Work required. Whenever a line below holds the word "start", count it once; report the total and nothing else.

===== Information provided =====

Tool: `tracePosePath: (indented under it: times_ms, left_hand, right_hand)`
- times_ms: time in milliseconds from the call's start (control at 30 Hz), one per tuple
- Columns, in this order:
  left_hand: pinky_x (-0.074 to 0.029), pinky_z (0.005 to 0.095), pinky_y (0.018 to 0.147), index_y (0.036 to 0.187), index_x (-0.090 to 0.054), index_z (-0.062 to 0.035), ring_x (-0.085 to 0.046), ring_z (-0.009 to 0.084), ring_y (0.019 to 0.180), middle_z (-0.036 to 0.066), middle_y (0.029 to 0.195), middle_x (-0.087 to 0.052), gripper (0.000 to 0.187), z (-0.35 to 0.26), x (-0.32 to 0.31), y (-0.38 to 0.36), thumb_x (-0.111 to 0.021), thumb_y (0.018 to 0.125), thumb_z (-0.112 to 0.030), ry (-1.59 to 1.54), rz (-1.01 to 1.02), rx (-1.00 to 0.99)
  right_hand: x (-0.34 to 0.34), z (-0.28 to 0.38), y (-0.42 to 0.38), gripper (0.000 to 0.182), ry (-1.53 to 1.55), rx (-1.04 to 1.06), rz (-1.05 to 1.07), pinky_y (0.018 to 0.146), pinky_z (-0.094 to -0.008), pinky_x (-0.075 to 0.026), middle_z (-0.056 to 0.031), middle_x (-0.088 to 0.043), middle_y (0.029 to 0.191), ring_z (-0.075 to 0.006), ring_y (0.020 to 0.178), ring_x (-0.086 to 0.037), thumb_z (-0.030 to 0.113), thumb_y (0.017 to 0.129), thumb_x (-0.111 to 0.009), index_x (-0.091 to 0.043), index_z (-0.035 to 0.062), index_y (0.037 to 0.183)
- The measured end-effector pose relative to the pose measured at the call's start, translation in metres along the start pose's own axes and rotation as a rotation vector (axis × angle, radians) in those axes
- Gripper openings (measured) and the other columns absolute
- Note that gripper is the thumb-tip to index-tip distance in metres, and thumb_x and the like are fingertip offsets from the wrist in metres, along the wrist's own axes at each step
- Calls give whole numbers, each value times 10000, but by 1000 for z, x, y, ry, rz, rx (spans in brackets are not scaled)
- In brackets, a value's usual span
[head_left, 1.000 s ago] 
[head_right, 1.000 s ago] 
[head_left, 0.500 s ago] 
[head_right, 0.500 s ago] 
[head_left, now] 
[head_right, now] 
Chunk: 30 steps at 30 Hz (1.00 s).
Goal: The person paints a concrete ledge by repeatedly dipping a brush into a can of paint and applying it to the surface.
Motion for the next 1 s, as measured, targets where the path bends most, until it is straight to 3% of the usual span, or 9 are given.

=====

Problem solution. 2